_What is being asked_
The number of lines in the records that include "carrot" is all you should give.
▬▬▬
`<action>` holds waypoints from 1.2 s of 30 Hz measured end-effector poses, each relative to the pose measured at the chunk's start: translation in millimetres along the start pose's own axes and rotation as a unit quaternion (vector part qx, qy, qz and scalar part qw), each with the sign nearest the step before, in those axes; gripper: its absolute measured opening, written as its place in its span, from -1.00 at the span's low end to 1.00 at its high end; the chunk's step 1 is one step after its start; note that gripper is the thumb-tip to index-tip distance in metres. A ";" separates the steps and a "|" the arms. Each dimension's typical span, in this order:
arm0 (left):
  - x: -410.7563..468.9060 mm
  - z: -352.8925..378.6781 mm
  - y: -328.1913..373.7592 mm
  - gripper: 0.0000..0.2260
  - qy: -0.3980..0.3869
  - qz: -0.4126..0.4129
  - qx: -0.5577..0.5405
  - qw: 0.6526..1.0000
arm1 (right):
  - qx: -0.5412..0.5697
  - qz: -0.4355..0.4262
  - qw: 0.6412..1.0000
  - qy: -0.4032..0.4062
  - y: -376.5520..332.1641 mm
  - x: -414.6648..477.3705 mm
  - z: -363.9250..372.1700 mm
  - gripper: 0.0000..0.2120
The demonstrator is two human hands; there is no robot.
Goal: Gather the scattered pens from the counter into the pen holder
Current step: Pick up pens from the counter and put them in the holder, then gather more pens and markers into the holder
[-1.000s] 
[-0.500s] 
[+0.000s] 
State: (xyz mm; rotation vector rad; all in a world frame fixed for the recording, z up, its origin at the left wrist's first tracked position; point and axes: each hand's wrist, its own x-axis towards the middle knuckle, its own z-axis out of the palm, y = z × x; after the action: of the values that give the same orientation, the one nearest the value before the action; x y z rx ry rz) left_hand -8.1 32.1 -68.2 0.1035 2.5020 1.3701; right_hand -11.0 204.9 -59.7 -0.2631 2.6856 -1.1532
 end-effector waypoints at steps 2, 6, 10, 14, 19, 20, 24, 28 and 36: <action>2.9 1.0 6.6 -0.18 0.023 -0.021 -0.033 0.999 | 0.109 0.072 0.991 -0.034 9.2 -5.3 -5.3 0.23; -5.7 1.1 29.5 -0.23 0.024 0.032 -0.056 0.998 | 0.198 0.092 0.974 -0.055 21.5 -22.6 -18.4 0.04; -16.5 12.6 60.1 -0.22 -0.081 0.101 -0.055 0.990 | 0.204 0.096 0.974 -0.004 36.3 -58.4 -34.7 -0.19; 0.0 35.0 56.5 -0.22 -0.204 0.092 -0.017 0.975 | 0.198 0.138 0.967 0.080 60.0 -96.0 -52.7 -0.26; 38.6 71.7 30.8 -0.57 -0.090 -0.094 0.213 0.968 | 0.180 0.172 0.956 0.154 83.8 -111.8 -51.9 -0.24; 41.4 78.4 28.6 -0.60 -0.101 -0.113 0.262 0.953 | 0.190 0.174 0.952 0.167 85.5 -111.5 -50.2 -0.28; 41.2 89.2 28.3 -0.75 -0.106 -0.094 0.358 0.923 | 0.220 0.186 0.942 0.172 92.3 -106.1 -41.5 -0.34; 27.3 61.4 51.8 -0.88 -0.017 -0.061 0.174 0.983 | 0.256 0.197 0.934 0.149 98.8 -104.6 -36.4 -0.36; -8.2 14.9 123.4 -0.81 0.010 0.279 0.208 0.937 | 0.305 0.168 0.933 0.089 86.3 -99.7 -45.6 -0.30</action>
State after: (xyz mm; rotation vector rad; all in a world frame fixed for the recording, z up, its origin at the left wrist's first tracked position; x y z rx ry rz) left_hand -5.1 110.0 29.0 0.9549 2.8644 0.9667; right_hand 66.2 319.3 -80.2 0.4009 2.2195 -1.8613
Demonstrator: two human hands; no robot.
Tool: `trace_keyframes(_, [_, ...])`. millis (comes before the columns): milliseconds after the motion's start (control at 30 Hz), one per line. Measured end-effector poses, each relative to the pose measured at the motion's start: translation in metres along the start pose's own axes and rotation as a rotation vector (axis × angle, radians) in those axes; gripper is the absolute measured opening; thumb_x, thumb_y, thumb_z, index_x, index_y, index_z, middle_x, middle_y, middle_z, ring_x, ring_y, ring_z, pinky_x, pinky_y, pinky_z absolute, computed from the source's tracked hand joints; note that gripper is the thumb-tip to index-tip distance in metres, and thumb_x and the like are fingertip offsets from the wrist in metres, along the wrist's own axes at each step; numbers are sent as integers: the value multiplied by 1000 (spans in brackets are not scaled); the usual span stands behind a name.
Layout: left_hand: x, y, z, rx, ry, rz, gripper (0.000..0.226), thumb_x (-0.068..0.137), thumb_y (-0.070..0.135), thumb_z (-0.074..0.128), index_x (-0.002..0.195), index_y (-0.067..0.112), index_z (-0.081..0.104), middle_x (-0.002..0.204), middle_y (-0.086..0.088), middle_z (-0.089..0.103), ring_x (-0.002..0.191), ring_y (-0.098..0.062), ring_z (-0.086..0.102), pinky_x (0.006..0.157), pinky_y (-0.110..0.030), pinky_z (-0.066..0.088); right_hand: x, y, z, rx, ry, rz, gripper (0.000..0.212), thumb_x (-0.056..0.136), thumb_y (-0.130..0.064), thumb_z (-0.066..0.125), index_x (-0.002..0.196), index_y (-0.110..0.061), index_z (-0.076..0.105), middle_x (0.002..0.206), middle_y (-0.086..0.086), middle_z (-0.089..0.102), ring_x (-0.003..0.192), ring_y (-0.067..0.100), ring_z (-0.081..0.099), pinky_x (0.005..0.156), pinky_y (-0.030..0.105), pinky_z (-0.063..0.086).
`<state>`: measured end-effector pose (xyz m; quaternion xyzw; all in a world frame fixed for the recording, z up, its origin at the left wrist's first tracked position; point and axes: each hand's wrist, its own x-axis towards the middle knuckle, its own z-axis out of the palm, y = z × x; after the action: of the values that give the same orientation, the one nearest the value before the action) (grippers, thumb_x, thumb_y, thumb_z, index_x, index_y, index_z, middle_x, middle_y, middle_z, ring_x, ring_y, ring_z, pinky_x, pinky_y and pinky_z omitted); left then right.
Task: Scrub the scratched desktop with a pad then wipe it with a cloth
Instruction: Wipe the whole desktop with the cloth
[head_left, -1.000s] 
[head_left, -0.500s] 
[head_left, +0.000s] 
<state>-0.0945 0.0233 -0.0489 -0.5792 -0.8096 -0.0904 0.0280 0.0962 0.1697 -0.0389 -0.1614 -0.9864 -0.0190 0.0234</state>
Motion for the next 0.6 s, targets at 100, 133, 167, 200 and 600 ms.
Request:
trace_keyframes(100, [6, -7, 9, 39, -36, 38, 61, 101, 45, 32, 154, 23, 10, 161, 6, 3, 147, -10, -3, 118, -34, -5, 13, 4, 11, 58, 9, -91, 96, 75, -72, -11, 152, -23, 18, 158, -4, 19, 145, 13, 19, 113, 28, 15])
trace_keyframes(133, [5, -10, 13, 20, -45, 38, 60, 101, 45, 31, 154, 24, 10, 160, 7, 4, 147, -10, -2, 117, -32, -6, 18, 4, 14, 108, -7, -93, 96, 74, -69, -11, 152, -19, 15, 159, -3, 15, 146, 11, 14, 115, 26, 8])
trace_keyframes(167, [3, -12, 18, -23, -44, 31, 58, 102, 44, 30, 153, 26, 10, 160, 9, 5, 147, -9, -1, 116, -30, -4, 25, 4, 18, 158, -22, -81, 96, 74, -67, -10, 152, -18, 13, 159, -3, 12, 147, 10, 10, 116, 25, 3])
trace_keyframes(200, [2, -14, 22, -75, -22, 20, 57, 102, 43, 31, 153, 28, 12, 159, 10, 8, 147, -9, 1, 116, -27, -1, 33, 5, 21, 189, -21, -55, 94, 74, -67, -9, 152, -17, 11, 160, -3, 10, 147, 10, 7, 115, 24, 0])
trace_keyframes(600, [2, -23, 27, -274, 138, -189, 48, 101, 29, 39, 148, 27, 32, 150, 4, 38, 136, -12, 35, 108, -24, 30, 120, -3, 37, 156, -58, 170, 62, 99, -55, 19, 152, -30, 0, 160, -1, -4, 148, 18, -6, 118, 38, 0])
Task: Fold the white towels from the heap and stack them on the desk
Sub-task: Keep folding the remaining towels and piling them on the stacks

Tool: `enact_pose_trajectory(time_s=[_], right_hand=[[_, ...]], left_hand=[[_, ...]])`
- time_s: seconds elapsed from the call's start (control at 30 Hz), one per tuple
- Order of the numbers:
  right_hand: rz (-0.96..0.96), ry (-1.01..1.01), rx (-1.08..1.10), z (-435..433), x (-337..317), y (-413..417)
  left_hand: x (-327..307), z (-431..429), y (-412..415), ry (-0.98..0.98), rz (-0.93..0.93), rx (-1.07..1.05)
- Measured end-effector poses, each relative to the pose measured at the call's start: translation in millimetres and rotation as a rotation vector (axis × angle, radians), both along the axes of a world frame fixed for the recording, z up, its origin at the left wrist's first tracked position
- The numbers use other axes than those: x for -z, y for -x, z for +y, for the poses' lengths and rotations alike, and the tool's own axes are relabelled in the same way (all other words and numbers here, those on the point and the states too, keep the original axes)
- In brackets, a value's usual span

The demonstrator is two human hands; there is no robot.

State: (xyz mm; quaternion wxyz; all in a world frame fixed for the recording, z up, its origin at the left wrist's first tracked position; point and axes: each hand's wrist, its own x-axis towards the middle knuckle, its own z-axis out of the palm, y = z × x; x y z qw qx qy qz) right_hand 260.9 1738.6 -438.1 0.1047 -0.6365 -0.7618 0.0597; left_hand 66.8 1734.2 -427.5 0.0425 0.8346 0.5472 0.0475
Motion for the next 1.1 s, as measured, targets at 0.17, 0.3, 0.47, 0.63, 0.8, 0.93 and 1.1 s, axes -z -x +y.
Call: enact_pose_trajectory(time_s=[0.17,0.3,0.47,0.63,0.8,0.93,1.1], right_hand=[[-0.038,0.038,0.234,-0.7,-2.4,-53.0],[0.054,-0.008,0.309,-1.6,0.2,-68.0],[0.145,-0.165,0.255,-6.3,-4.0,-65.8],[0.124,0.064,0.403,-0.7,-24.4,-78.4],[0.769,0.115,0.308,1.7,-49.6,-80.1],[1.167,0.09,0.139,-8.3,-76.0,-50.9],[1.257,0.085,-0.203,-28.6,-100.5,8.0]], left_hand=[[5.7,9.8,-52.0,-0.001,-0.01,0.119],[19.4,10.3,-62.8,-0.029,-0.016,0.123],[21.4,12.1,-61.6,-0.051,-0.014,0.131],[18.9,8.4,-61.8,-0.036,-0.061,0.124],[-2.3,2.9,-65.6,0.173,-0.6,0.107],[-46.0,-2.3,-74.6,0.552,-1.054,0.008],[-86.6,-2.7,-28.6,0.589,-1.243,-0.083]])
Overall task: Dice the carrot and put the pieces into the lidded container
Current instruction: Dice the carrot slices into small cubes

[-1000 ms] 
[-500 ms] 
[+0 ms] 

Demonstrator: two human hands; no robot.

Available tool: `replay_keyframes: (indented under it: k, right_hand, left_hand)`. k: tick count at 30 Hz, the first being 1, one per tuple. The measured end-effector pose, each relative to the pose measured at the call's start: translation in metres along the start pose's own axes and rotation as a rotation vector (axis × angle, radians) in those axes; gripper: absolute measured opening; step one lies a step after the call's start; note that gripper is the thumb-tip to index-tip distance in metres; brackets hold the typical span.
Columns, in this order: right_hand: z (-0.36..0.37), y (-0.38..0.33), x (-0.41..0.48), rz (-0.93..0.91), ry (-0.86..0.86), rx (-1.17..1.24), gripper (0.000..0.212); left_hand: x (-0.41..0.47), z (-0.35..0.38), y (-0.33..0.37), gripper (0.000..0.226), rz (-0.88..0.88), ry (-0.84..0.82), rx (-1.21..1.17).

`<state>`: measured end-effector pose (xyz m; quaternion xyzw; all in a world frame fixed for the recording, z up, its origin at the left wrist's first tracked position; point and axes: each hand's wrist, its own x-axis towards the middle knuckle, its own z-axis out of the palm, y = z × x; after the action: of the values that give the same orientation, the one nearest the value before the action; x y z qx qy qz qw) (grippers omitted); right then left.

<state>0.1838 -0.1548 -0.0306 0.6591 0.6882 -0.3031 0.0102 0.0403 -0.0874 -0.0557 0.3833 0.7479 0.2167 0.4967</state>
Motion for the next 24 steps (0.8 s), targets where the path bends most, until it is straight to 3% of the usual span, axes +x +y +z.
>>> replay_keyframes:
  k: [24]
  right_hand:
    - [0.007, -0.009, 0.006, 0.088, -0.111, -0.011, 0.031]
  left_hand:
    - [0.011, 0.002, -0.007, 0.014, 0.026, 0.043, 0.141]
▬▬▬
_Response to the exercise_
2